**ASSIGNMENT:**
Scan the entries below and extract each line with the word "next" in it.

**SOURCE RECORDS:**
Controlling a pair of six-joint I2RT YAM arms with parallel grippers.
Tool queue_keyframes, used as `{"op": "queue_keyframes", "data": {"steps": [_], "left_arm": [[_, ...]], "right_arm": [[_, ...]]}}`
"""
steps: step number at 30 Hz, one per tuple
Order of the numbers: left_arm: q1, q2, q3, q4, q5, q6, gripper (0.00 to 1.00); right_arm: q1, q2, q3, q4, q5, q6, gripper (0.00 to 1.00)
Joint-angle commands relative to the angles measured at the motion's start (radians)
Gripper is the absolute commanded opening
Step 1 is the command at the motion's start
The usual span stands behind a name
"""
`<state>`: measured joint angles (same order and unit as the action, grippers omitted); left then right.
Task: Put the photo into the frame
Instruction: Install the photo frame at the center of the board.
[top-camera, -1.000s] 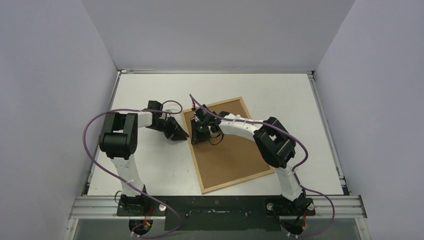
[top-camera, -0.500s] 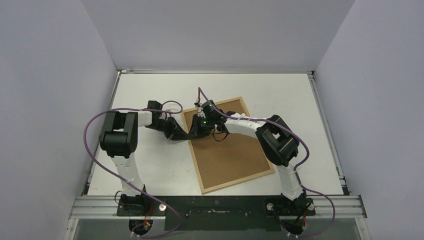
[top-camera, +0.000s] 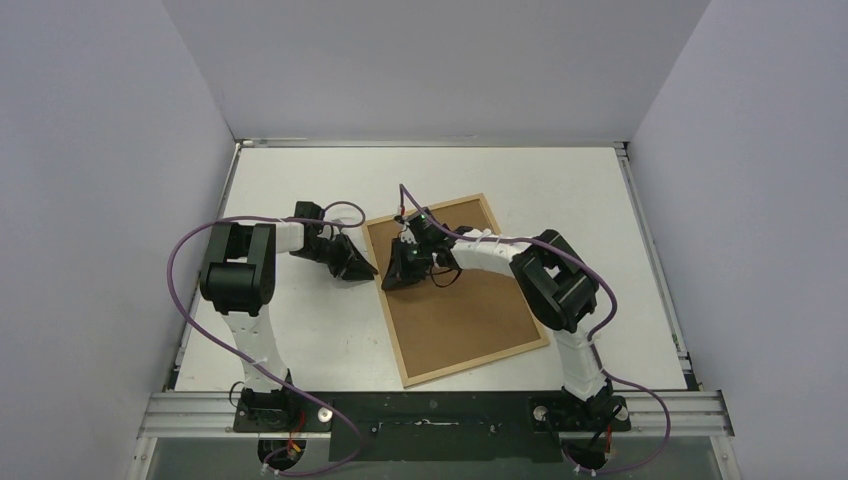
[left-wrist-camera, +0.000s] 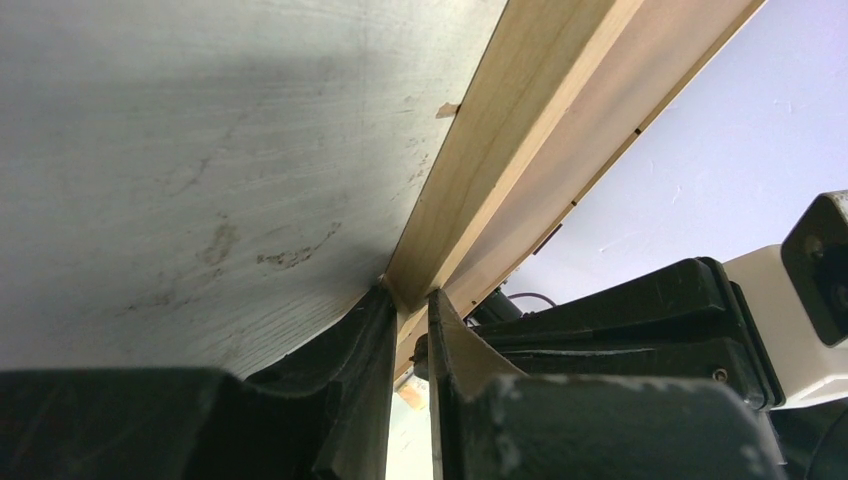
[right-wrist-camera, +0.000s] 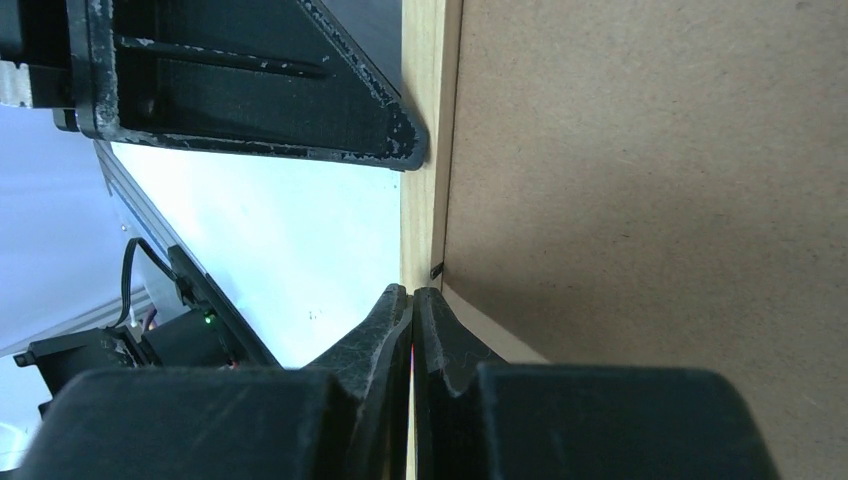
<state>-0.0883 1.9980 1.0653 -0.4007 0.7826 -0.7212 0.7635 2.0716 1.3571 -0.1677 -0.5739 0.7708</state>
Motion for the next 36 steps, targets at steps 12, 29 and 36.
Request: {"op": "queue_keyframes", "data": {"steps": [12, 29, 36], "left_arm": [[-0.006, 0.103, -0.053, -0.071, -0.298, 0.078, 0.11], [-0.006, 0.112, -0.053, -0.072, -0.301, 0.077, 0.10], [-0.006, 0.112, -0.051, -0.073, -0.305, 0.078, 0.10]], "right_arm": [[-0.018, 0.019, -0.034, 0.160, -0.037, 0.043, 0.00], [-0.013, 0.051, -0.053, 0.120, -0.023, 0.025, 0.00], [-0.019, 0.044, -0.086, 0.093, -0.023, -0.007, 0.00]]}}
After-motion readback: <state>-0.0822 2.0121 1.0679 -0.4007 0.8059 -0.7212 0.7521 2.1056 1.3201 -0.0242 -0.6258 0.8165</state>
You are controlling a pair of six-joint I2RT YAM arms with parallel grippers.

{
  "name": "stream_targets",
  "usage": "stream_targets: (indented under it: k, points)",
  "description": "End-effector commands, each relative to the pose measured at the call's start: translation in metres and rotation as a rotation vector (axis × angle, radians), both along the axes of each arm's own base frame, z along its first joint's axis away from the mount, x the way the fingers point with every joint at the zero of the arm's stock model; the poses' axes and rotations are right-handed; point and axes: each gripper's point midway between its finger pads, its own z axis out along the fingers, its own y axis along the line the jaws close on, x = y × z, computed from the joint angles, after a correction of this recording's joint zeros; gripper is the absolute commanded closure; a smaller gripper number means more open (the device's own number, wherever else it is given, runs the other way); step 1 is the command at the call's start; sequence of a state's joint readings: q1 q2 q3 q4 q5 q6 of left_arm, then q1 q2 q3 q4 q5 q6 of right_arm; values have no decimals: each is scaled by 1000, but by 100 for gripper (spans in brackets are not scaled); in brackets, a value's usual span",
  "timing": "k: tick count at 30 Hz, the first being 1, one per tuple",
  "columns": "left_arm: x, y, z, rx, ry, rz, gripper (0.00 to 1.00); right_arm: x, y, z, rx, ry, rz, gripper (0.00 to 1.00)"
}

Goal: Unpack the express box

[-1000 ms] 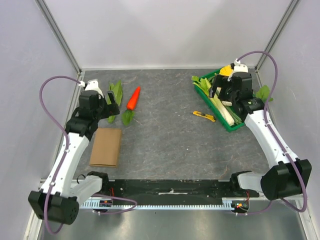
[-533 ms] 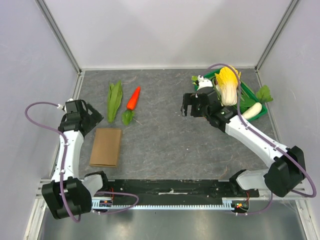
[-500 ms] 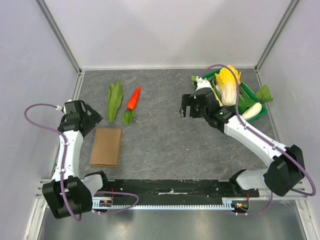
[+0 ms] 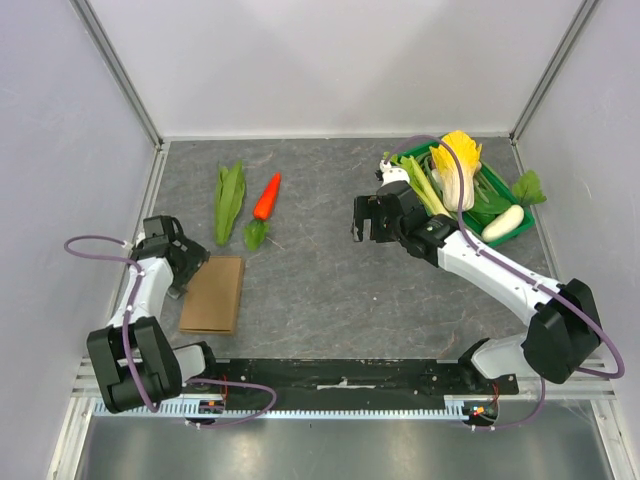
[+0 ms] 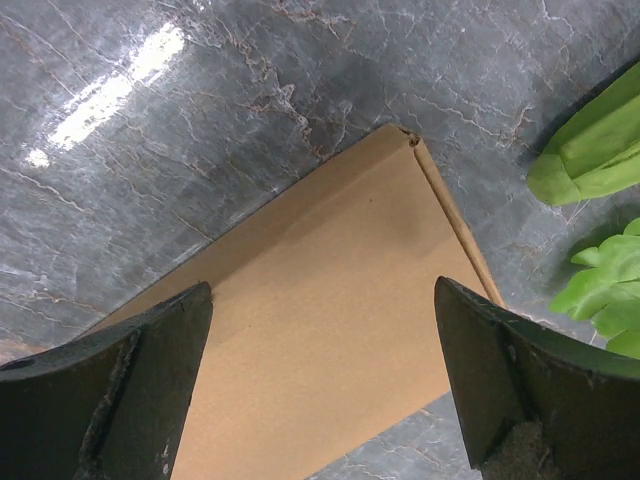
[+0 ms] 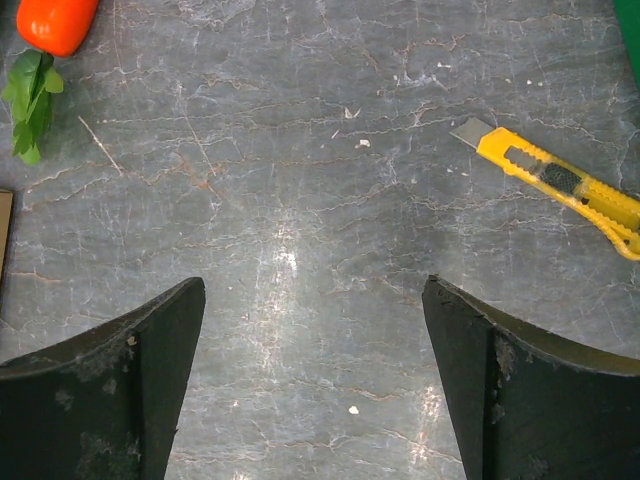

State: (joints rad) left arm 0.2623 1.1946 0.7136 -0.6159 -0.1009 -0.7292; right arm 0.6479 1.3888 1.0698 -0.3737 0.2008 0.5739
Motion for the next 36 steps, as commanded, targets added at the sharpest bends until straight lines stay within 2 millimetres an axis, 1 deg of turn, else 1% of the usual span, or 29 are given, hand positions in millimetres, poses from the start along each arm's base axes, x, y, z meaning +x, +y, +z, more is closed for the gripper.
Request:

**ANSWER TO THIS TASK:**
Motion for the next 36 steps, targets at steps 12, 29 and 36.
Motion for the next 36 steps, as commanded, targets added at the sharpest bends until straight lines stay within 2 millimetres an axis, 1 deg of turn, else 1% of the usual span, or 29 are given, hand positions in millimetres, poses from the start along each arm's base axes, x, y, z meaning +x, +y, +z, more is closed for the gripper.

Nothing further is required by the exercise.